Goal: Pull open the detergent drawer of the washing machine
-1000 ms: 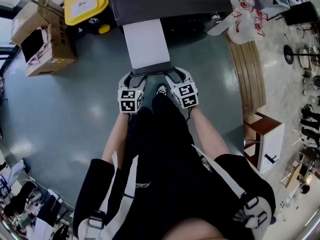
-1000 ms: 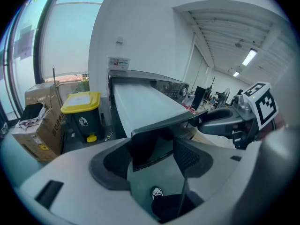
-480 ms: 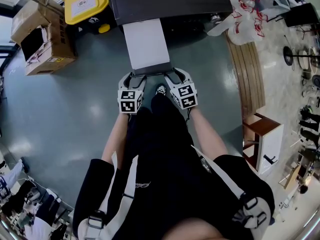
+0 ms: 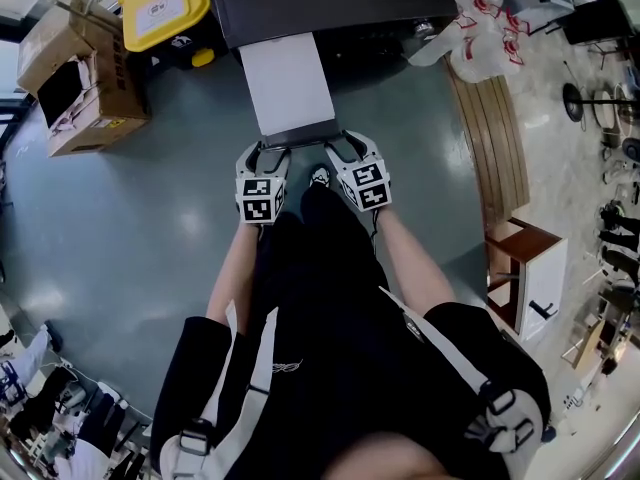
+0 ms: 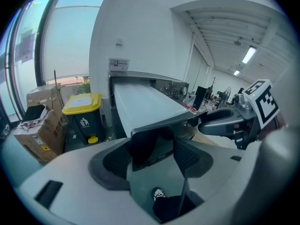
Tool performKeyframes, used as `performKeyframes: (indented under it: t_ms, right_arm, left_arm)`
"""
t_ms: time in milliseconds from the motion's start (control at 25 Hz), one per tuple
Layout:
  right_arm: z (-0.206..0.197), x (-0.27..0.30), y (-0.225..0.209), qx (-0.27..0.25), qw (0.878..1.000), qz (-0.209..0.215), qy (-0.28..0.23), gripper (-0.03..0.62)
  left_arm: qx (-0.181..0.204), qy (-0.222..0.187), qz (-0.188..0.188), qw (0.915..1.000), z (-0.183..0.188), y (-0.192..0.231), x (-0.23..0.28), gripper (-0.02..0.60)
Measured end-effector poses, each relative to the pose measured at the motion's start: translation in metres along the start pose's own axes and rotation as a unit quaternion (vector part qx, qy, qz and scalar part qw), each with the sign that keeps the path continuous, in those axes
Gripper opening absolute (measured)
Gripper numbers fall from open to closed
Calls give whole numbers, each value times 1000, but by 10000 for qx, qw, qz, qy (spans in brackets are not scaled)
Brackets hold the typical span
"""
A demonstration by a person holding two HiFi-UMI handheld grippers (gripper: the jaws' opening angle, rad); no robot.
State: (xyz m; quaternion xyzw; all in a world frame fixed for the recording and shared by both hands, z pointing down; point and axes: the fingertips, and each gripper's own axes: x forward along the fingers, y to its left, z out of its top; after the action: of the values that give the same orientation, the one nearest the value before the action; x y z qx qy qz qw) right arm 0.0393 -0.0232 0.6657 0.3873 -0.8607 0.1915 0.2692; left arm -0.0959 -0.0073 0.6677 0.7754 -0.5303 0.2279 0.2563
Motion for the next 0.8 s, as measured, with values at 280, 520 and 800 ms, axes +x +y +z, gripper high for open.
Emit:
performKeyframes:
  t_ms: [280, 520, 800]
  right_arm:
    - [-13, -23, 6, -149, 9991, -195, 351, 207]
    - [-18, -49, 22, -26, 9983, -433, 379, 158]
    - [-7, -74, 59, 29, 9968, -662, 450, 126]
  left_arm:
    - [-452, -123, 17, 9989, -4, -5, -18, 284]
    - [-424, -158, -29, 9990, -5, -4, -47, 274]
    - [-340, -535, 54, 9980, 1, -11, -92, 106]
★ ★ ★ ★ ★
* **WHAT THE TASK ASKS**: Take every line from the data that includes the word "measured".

* **TASK SOLUTION**:
Measured end-effector poses, each relative to the pose measured at the motion's start: translation in metres along the start pose's own axes and rotation as a unit quaternion (vector part qx, qy, qz and scalar part qw), each with the sign that keeps the path continuous, in those axes
Gripper opening absolute (measured)
Motion for the next 0.8 s, as measured, with values at 280, 520 and 800 ms, axes +x +y +z, gripper high for open.

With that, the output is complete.